Lecture 3 Part 2 PDF

Summary

This lecture covers different types of skin conditions, focusing on Impetigo, café-au-lait macules, ash leaf macules, and hemangiomas, including their causes, symptoms, and characteristics.

Full Transcript

Impetigo

Impetigo is a common superficial cutaneous infection with Staphylococcus that can occur at any
age. It is typically most common in early childhood.

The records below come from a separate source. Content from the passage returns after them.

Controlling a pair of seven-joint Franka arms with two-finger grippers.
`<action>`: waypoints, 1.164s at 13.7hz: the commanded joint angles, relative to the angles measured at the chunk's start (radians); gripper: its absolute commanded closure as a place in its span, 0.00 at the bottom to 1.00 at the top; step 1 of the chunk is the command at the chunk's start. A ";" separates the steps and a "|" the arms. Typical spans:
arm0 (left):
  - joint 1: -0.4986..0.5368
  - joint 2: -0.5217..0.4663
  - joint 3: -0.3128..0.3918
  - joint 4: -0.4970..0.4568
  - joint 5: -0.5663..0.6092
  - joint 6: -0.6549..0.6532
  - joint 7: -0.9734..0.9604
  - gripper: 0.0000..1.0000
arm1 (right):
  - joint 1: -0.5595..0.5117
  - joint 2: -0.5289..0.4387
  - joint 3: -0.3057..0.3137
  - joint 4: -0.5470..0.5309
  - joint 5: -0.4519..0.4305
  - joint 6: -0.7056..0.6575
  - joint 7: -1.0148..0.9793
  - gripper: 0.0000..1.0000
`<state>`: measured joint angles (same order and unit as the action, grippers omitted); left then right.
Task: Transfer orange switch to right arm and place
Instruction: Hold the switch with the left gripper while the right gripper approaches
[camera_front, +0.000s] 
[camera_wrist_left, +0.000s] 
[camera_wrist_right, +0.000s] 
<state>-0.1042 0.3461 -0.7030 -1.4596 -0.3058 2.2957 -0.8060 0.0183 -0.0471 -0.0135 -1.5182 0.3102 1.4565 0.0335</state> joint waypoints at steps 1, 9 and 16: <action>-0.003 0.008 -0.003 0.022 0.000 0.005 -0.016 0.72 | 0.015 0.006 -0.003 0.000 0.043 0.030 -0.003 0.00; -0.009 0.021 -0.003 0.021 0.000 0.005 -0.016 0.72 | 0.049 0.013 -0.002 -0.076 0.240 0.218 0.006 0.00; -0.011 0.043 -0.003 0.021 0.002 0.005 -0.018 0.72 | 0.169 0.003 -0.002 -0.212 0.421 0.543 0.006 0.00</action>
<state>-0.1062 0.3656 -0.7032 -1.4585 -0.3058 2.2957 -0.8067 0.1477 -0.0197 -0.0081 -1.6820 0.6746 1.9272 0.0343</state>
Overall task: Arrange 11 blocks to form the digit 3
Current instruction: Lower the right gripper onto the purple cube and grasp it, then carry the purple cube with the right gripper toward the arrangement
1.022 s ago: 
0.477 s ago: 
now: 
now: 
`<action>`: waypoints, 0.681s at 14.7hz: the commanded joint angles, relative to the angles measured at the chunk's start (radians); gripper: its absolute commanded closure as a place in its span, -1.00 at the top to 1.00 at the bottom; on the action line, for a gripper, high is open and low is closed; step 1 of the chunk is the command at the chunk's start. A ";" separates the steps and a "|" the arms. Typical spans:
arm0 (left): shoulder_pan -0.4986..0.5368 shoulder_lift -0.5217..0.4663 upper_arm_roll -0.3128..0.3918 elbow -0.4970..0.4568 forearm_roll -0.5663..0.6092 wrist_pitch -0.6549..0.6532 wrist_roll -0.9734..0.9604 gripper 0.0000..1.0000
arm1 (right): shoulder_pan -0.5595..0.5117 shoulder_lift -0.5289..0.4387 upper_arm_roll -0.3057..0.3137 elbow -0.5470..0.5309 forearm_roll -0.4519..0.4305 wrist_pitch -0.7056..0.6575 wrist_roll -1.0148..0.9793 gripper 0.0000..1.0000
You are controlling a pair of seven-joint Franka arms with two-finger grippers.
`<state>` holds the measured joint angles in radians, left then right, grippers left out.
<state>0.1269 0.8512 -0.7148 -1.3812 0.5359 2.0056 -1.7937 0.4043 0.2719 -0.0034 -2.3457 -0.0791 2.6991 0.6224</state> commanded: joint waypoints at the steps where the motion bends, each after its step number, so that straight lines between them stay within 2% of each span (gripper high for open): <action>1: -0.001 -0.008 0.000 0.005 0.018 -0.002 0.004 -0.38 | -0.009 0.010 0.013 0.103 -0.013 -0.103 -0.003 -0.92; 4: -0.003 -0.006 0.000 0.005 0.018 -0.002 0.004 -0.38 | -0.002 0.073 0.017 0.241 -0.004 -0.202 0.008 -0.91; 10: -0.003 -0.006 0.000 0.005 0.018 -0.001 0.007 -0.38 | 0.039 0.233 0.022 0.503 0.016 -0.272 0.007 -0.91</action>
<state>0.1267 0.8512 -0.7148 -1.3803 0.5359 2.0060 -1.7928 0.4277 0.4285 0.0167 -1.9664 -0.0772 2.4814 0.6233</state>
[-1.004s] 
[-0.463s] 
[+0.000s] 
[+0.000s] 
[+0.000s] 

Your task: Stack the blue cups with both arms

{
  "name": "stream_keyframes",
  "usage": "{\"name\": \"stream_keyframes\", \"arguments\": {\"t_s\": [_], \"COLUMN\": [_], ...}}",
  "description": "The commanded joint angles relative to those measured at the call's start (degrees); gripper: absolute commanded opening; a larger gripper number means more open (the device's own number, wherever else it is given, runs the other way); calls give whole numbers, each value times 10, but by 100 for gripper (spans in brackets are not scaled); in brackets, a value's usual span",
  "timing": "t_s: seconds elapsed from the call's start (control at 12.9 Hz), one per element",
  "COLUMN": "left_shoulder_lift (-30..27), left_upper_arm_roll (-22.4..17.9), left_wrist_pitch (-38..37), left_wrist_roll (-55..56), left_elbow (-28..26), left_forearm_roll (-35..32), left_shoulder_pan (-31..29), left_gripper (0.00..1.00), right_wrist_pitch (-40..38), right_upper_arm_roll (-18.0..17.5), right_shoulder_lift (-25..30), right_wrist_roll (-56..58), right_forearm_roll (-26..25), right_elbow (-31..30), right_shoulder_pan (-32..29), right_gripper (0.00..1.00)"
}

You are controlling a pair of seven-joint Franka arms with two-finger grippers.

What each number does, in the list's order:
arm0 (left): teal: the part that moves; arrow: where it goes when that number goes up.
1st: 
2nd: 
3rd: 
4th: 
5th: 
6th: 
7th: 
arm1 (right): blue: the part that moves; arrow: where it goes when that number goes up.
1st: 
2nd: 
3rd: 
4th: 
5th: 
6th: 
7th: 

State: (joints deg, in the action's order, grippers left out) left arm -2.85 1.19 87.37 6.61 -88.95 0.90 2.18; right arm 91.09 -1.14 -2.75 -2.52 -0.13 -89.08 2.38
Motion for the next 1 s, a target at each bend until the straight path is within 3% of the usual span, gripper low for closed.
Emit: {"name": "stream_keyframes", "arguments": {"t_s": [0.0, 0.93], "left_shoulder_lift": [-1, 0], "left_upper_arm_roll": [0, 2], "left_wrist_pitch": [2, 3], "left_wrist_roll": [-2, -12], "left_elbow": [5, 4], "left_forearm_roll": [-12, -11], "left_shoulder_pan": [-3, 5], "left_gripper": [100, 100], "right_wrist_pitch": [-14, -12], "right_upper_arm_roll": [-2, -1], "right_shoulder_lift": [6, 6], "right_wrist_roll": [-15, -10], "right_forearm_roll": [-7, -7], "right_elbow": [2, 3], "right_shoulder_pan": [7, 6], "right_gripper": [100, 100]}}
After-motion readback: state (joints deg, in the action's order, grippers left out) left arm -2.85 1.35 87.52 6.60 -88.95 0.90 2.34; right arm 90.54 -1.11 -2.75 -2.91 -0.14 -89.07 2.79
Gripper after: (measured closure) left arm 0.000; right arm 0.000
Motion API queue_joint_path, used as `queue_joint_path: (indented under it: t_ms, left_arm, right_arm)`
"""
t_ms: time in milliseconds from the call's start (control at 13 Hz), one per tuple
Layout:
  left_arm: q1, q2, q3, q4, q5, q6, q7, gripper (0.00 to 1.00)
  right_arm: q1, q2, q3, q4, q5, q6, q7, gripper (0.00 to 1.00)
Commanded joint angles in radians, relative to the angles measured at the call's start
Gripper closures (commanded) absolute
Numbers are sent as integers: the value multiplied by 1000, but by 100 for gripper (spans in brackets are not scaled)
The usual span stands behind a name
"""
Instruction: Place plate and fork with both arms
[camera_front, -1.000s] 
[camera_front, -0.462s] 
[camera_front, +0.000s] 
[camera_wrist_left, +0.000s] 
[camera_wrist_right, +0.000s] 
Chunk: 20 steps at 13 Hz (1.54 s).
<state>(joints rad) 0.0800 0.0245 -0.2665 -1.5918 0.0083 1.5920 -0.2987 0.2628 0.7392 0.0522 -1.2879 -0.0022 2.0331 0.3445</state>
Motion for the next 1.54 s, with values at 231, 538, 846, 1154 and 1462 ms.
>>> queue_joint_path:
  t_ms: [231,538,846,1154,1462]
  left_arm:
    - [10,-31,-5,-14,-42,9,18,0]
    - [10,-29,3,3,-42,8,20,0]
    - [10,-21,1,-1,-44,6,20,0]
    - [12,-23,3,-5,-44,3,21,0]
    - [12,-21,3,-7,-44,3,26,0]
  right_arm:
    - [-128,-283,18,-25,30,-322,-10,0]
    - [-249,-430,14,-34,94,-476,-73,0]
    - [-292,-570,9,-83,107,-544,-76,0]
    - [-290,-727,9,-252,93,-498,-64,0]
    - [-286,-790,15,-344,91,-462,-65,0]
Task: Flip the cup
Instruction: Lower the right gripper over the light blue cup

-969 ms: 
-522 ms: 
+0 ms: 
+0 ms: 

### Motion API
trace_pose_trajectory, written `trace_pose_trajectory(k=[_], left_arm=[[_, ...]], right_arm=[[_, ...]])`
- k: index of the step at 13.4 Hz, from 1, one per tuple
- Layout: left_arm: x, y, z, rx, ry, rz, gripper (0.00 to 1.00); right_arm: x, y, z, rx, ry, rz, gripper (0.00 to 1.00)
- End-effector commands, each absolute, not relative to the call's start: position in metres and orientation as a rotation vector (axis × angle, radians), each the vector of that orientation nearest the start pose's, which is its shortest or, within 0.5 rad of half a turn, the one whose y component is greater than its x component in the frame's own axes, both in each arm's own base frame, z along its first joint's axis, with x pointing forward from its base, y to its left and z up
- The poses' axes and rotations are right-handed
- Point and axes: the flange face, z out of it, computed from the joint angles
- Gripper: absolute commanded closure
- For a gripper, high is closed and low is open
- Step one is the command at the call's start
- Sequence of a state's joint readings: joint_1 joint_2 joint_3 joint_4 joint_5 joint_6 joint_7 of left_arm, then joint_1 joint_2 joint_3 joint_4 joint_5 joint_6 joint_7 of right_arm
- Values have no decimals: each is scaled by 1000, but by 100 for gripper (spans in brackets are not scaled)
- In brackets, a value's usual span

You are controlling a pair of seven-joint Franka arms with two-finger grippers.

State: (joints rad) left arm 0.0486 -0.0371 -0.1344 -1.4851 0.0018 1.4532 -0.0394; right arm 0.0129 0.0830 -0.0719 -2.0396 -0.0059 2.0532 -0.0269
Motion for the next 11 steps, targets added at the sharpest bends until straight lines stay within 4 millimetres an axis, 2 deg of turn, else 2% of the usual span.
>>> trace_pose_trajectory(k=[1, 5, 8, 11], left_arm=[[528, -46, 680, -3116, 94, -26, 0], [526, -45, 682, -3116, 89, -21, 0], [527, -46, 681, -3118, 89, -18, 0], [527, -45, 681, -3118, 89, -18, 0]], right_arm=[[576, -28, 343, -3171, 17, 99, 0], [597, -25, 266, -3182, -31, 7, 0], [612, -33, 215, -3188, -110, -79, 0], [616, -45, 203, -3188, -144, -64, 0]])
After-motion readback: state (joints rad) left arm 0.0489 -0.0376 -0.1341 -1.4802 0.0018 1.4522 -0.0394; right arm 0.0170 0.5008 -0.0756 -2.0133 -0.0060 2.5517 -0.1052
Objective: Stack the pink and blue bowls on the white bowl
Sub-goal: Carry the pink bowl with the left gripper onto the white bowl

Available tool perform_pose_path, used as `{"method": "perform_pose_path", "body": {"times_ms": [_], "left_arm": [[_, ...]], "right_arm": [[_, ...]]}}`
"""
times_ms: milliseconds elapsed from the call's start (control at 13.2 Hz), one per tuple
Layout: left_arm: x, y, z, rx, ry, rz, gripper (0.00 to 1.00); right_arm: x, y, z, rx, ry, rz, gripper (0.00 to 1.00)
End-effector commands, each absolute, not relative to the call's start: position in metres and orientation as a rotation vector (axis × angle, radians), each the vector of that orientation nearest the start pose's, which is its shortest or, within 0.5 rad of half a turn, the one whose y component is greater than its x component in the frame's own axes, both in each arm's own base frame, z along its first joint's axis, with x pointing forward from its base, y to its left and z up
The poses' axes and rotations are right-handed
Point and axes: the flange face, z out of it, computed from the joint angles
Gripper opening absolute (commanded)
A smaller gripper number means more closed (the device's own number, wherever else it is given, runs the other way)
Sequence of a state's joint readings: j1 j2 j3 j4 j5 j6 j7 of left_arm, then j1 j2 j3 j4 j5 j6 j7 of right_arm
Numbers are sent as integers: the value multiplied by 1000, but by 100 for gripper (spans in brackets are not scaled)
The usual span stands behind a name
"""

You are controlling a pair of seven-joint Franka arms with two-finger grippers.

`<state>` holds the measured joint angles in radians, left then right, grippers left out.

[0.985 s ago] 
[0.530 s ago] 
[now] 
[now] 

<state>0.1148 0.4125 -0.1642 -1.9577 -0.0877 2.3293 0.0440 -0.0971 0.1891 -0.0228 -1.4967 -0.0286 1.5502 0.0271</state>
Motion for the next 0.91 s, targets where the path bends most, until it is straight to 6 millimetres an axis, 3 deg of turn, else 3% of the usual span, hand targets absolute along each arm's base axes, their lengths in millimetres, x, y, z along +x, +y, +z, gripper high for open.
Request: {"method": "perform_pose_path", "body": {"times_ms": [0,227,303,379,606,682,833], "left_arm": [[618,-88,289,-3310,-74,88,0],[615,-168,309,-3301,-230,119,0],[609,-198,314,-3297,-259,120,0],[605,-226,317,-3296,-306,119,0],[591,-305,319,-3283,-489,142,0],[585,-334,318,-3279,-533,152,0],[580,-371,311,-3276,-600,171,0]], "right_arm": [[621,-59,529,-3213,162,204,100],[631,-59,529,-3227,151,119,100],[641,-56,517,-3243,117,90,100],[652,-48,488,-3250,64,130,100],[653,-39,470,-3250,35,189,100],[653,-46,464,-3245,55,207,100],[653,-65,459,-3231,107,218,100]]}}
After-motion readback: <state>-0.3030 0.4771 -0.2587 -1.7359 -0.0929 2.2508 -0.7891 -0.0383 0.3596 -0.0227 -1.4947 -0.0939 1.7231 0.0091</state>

Impetigo presents as a superficial ulcer with sticky, honey-colored crusting. The most common
area involved in children is the face, especially peri-oral areas (Figure 3.8). In this setting,
impetigo can look very similar to herpes simplex, and a culture may be necessary to differentiate
the two. The lesions are typically painful, but the patient should not have fever or be
systemically ill. Occasional patients will present with blisters at the site of lesions, this is called
bullous impetigo (Figure 3.9).

Typical impetigo is usually caused by Staphylococcus aureus, and can be confirmed by
swabbing the lesion and sending the swab for bacterial culture. Bullous impetigo is caused by
strains of Staph aureus that produce an exfoliative toxin. This toxin is a protein which cleaves
desmoglein type 1. Desmoglein type 1 is the major protein found in desmosomes in the
superficial epidermis. When this protein is cleaved by the toxin, the keratinocytes are no longer
able to adhere to each other, and this leads to a blister forming in the epidermis. In bullous
impetigo, the toxin is released locally, leading to blister formation at the site of the infection.

When impetigo is suspected, a bacterial culture should be taken. However, treatment should be
initiated prior to the culture results becoming available. In mild cases, treatment with the topical
antibiotic, mupirocin ointment, is sufficient. In more severe or widespread cases, including
Staph Scalded Skin Syndrome, oral antibiotics with good Staph coverage, such as dicloxacillin
or cephalexin should be used.
Café-au-Lait Macule

Café-au-lait macules are fairly common and are usually incidental findings unrelated to any
underlying disease. They are more common in African-Americans than in Caucasians.

Café-au-lait macules present as flat, sharply bordered homogenous brown macules (Figure 3.10).
They may be present at birth, and new lesions may continue to appear for the first several years
of life. If a patient has 5 café-au-lait macules over 5 mm in diameter, they should be thoroughly
evaluated for neurofibromatosis. Infants with one or two café-au-lait macules are not at
particular risk for neurofibromatosis. Infants with more than two café-au-lait macules should be
observed, and if more macules develop, evaluation for neurofibromatosis should be considered.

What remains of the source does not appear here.